■ WORK REQUEST
When you retype the listing, keep every word exactly as it appears.
═════ INFORMATION SUPPLIED ═════
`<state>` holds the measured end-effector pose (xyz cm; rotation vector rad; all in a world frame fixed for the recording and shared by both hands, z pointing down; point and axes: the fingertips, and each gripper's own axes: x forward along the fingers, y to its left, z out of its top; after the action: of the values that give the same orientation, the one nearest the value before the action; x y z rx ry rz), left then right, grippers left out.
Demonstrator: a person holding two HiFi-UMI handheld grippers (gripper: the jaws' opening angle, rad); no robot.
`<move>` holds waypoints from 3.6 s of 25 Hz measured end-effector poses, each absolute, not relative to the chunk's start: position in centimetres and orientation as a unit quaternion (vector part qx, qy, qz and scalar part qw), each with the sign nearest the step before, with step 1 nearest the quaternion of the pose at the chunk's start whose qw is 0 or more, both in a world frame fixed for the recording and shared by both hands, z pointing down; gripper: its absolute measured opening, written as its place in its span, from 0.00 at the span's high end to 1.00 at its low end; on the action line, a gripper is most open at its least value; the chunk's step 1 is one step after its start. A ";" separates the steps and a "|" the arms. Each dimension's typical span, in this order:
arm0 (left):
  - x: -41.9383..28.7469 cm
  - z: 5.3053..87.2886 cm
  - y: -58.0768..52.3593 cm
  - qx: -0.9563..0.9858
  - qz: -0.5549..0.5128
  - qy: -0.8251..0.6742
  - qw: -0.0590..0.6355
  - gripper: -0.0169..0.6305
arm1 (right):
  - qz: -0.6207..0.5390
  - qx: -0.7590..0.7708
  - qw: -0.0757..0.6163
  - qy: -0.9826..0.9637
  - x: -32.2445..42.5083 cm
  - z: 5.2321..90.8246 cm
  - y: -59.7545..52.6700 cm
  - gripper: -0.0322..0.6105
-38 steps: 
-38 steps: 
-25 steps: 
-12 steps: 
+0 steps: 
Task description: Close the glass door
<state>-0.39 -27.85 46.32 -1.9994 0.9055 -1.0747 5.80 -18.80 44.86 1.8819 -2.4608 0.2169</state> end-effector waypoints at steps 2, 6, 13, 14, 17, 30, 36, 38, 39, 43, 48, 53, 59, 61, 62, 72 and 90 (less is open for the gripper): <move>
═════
■ EXERCISE RESULT
`<state>` holds the measured end-effector pose (xyz cm; rotation vector rad; all in a world frame fixed for the recording and shared by both hands, z pointing down; point and axes: the fingertips, and each gripper's own axes: x forward along the fingers, y to its left, z out of its top; after the action: of the values that give the same orientation, the one nearest the value before the action; x y z rx ry rz), left then right, grippers left out.
Demonstrator: a person holding two HiFi-UMI handheld grippers (gripper: the jaws' opening angle, rad); no robot.
`<move>` holds waypoints from 3.6 s of 25 Hz measured end-effector poses, each absolute, not relative to the chunk's start: position in centimetres and orientation as a unit quaternion (vector part qx, qy, qz and scalar part qw), each with the sign nearest the step before, with step 1 nearest the quaternion of the pose at the chunk's start whose qw is 0 or more, both in a world frame fixed for the recording and shared by both hands, z pointing down; gripper: its absolute measured opening, written as its place in its span, from 0.00 at the span's high end to 1.00 at its low end; on the action line, a gripper is most open at its least value; the chunk's step 1 is one step after its start. A ";" separates the steps and a "|" the arms. Each dimension's typical span, in this order:
arm0 (left):
  - x: -41.9383..28.7469 cm
  - z: 5.3053..87.2886 cm
  - y: -58.0768..52.3593 cm
  - qx: -0.9563..0.9858
  - qz: -0.5549..0.5128
  - qy: -0.8251..0.6742
  - qw: -0.0590..0.6355
  - gripper: -0.0169..0.6305
arm1 (right):
  - qz: -0.6207..0.5390
  - qx: -0.7590..0.7708
  - qw: -0.0757..0.6163
  - qy: -0.9826..0.9637
  - x: -32.2445..42.5083 cm
  - z: 5.2321..90.8246 cm
  - y: -59.7545..52.6700 cm
  - gripper: -0.0322..0.6105
-38 steps: 
-38 steps: 
-25 steps: 
-12 steps: 
+0 steps: 
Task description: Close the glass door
<state>-0.39 -27.85 46.32 -1.9994 0.9055 -1.0747 5.80 -18.80 44.86 1.8819 -2.4608 0.2169</state> end-effector waypoints at steps 2, 6, 13, 14, 17, 30, 36, 38, 39, 43, 48, 53, 59, 61, 62, 72 and 90 (less is open for the gripper): <move>

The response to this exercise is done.